Task: The reply must consist of one number: how many lines of the data include the word "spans".

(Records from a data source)
•••••

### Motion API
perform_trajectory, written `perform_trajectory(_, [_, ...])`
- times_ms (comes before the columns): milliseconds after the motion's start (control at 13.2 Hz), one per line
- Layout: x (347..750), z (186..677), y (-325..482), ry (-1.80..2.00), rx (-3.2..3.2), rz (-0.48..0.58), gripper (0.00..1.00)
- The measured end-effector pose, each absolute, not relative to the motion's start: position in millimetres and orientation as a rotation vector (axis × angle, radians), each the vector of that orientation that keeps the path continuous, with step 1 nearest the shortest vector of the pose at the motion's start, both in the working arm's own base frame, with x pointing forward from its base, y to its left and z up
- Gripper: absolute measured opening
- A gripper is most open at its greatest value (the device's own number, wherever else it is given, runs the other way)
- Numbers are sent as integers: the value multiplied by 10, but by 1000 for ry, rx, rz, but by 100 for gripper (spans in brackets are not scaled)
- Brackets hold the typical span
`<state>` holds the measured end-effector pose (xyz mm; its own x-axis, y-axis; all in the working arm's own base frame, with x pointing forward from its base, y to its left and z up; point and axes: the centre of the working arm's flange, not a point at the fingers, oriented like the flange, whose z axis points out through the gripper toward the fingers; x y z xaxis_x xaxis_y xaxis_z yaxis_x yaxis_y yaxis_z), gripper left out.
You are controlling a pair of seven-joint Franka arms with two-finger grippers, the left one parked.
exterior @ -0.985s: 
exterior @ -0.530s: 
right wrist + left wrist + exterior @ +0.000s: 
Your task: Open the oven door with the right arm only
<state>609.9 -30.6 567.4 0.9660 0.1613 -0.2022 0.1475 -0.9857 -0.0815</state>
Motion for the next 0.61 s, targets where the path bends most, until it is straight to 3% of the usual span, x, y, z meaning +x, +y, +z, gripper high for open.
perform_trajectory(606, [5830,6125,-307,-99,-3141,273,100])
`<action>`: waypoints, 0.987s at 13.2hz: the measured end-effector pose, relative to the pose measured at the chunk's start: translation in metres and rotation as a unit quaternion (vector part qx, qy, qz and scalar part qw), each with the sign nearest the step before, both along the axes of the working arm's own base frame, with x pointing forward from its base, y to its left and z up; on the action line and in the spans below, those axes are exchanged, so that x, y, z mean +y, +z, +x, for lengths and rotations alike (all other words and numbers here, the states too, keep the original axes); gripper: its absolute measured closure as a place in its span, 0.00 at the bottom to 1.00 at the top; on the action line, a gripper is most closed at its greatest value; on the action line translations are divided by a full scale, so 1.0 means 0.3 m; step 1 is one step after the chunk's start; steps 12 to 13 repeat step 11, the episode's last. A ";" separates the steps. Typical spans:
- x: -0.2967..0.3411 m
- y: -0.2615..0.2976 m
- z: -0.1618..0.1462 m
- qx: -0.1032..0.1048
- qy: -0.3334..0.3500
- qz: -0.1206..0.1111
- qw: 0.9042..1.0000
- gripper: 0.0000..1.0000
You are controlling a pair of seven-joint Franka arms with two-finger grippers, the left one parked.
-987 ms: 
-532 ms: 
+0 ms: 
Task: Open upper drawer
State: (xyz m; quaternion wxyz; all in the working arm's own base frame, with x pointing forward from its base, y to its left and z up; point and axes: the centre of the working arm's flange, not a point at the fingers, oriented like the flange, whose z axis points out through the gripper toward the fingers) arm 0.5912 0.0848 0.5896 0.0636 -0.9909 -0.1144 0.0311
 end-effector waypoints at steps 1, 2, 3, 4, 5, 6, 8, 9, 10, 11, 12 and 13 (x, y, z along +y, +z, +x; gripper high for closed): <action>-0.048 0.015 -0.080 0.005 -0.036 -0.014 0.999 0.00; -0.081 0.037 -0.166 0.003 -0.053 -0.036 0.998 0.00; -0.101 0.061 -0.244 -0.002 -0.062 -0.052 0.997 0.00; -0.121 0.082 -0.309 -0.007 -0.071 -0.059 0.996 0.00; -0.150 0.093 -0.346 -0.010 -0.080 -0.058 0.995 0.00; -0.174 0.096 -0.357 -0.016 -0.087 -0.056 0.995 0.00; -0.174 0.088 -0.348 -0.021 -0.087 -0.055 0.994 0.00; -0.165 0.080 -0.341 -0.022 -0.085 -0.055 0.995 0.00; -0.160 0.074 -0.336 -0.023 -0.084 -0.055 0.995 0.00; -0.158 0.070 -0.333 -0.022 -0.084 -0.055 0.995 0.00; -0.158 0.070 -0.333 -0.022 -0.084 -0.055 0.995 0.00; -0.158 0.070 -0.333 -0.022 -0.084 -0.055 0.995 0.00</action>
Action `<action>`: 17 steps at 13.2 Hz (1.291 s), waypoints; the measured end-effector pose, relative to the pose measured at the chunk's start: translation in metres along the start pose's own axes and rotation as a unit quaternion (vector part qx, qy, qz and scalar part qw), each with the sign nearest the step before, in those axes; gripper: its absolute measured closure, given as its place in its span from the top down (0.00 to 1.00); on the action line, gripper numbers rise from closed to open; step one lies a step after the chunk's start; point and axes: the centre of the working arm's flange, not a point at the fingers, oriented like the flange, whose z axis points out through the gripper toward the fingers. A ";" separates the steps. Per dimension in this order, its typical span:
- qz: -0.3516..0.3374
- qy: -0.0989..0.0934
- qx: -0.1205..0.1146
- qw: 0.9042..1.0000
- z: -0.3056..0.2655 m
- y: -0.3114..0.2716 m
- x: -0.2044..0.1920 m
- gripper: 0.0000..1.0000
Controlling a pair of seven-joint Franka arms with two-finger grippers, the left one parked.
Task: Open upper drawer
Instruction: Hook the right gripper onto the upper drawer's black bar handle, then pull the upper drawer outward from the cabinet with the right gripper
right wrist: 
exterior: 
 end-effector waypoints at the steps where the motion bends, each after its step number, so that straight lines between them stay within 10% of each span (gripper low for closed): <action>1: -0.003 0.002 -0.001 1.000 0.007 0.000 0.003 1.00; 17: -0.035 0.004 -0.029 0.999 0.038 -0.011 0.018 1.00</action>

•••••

Response to the exercise: 2